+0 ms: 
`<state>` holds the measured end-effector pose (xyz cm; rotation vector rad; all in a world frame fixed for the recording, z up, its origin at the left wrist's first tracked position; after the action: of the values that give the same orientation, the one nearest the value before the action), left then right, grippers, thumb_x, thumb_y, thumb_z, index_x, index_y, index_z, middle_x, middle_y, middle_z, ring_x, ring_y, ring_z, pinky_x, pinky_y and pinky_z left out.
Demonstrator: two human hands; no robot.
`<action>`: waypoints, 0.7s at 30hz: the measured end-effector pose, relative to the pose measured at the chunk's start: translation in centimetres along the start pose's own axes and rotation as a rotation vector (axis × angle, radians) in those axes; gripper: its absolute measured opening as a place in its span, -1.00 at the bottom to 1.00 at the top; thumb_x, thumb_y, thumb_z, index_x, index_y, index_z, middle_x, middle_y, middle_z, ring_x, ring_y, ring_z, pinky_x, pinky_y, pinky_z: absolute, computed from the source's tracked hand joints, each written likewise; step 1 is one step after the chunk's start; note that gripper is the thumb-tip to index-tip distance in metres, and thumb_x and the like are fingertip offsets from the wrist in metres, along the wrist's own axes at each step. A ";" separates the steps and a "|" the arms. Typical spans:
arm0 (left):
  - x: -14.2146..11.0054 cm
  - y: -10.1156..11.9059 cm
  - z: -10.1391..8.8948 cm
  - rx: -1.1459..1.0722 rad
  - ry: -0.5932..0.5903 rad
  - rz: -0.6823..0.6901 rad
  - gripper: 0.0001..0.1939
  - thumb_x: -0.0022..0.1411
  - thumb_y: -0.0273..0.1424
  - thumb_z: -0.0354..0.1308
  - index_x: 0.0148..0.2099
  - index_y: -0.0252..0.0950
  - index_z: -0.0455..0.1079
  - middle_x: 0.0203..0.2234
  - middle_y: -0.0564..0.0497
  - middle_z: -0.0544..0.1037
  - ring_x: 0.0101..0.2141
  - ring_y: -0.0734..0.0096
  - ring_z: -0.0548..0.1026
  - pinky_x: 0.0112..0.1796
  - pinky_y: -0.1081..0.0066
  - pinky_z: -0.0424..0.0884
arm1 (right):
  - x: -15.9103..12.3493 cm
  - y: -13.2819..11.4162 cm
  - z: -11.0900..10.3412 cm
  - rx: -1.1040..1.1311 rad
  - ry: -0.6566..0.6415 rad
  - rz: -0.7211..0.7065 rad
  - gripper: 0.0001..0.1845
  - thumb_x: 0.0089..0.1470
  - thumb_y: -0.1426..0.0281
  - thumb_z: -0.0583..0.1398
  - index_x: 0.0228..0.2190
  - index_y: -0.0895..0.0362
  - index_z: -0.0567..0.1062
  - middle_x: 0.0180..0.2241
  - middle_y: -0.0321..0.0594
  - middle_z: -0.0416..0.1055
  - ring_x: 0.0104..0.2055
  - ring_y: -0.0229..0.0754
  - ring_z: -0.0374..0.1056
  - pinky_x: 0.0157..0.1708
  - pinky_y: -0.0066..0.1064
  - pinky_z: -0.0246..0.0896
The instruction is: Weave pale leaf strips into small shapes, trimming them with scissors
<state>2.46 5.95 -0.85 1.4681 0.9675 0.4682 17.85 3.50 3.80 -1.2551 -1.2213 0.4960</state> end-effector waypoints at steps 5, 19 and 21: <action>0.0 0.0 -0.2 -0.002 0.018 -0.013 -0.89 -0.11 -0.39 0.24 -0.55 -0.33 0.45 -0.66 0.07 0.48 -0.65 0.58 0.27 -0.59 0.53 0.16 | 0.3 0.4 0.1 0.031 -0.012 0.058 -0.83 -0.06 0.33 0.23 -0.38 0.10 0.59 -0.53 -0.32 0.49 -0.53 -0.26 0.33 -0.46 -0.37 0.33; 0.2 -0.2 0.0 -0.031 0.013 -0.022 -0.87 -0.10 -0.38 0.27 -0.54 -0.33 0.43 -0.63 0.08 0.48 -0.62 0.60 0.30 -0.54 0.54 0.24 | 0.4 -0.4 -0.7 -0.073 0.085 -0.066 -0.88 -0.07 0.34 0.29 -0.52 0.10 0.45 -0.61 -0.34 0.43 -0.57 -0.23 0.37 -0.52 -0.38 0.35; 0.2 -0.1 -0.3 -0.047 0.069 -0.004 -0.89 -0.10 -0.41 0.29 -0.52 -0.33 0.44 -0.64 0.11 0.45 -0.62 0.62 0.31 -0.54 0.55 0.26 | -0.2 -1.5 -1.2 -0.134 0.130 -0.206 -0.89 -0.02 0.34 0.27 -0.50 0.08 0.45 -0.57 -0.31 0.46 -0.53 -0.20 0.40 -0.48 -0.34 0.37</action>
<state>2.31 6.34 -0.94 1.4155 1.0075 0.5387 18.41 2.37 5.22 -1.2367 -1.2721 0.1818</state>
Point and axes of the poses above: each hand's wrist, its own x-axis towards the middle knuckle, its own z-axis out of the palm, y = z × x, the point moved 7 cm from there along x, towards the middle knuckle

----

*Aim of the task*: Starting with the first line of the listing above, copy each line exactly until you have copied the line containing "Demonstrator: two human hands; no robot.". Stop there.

*Solution*:
+0 ms: 
`<state>` holds the measured end-effector pose (xyz cm; rotation vector rad; all in a world frame fixed for the recording, z up, its origin at the left wrist's first tracked position; after the action: of the values that give the same orientation, the one nearest the value before the action), left then right, grippers, thumb_x, thumb_y, thumb_z, index_x, index_y, index_z, middle_x, middle_y, middle_z, ring_x, ring_y, ring_z, pinky_x, pinky_y and pinky_z left out.
Demonstrator: two human hands; no robot.

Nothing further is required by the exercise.